High Levels of Drugs Found in Water Supplies World-Wide
[Posted on: Thursday, July 30, 2015]
We consume a lot of drugs and they all end up polluting the environment. Human waste, urine and feces, are the primary sources of drugs found in wastewater and sewage from where it ends up into water bodies such as streams, rivers, lakes, seawater, and eventually, drinking water. FDA has several rules requiring companies to control environmental exposure of drugs from the manufacturing sites, and for the last 20 years has required inclusion of environmental assessment in market approval applications. However, there are no rules to monitor for drugs ending up in environment post consumption, and rightfully so. Drug companies cannot be held accountable for managing the water supplies, that’s the job of the Environmental Protection Agency (EPA), however, even the EPA does not regulate drugs in drinking water.

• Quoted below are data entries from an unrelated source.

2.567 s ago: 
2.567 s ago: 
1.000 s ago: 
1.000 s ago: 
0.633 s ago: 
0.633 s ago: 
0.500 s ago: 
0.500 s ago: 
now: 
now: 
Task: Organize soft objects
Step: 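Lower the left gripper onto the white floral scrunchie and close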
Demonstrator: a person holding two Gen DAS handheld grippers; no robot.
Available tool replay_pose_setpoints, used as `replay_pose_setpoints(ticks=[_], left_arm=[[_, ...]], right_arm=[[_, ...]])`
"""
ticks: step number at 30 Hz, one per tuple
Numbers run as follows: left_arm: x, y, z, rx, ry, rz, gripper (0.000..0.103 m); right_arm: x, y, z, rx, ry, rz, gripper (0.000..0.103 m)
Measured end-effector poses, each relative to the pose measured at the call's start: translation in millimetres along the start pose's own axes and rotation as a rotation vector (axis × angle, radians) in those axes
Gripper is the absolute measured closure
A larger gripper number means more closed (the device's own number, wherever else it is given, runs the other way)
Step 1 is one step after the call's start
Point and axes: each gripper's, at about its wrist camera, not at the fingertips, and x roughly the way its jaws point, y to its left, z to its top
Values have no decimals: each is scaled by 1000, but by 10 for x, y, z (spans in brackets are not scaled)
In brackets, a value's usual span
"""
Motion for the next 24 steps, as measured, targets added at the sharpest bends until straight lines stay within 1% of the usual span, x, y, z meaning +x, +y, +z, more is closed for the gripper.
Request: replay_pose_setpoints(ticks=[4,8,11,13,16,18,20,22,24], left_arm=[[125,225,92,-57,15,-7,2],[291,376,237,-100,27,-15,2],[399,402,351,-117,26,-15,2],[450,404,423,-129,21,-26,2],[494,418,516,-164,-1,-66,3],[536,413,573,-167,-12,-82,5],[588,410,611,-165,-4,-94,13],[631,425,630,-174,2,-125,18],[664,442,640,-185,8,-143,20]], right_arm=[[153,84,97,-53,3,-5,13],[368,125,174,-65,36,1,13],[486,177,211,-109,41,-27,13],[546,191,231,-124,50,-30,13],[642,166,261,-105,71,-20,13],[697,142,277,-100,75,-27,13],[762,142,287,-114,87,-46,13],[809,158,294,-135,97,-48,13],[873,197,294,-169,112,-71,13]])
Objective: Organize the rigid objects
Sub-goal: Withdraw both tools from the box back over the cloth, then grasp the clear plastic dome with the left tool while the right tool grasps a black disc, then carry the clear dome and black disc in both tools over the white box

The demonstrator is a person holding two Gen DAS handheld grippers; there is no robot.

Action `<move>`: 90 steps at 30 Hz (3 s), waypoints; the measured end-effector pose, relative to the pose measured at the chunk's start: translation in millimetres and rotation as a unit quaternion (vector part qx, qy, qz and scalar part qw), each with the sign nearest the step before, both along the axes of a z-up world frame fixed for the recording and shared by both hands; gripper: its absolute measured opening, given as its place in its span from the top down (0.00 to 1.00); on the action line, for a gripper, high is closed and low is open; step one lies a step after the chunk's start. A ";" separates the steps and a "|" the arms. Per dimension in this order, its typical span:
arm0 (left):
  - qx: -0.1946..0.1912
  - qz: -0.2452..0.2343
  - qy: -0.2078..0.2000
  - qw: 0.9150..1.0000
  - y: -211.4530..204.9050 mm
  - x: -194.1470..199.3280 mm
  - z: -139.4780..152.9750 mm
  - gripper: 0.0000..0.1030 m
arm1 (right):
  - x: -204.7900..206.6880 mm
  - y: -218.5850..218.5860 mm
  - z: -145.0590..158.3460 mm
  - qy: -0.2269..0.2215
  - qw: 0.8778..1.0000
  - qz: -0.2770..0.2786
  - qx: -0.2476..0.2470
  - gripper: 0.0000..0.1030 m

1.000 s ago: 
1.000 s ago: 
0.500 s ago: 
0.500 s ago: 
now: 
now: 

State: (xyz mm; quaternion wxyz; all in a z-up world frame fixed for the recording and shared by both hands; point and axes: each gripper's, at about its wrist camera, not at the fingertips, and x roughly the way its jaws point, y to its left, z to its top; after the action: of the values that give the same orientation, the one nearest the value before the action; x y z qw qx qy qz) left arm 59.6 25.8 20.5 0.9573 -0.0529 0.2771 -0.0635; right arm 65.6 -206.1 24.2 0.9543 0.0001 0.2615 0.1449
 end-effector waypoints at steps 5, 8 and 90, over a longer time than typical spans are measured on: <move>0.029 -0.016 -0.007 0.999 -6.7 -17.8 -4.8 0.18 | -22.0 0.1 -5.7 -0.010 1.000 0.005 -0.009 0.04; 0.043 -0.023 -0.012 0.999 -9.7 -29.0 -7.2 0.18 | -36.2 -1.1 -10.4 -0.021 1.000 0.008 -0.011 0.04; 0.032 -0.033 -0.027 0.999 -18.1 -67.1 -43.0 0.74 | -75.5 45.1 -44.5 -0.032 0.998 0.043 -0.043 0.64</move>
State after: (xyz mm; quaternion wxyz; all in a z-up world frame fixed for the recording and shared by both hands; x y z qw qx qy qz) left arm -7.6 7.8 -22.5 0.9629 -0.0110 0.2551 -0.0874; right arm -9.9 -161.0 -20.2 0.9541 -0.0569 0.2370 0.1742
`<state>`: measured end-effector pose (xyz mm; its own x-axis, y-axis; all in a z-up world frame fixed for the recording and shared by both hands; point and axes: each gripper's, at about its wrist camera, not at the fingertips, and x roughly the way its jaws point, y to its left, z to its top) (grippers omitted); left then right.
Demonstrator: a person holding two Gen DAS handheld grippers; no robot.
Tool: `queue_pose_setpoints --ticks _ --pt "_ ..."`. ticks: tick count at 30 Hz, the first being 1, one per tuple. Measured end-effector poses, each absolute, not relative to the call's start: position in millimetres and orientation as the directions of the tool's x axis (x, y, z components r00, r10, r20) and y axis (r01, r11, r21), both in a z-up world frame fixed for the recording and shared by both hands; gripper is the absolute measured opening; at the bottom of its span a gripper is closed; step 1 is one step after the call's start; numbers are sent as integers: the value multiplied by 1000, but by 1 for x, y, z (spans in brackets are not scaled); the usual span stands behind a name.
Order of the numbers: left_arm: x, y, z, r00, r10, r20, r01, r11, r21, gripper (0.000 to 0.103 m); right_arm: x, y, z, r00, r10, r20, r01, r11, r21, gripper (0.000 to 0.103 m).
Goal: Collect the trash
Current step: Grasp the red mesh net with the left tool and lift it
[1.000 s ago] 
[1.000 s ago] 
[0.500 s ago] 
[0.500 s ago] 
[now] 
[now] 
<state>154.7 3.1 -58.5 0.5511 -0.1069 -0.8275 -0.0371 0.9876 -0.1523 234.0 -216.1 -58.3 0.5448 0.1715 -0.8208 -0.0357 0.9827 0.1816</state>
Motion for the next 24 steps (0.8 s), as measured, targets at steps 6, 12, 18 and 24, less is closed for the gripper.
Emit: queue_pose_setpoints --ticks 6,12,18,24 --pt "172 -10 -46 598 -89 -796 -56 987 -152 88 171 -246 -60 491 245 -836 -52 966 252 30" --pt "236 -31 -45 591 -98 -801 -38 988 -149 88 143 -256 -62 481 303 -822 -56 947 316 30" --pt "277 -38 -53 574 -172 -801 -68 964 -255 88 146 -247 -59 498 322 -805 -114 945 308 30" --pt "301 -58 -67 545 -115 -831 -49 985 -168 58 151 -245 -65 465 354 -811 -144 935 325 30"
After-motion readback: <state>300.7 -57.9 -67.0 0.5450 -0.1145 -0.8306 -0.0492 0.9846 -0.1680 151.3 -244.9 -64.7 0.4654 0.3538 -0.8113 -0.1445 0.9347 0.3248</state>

In recent review of several environmental exposure studies in The Scientist, it was reported that drugs, and their metabolites, contaminate almost all sources of water and high levels of drugs have been shown to cause many negative effects on the wild-life, fishes, and plants that are inadvertently exposed to these drugs. There seems to be no simple solution; the current methods used to decontaminate drinking water or processing sewage do not remove most of the drugs, and the methods that can remove such contaminants, such as ozonation and nanofiltration, are very expensive to be implemented widely. The sheer number and variety of drugs we consume makes it practically impossible to control all environmental exposure. This is a problem with no simple solutions. FDA and EPA are currently not planning to add any more rules for the drug industry in terms of environmental exposure.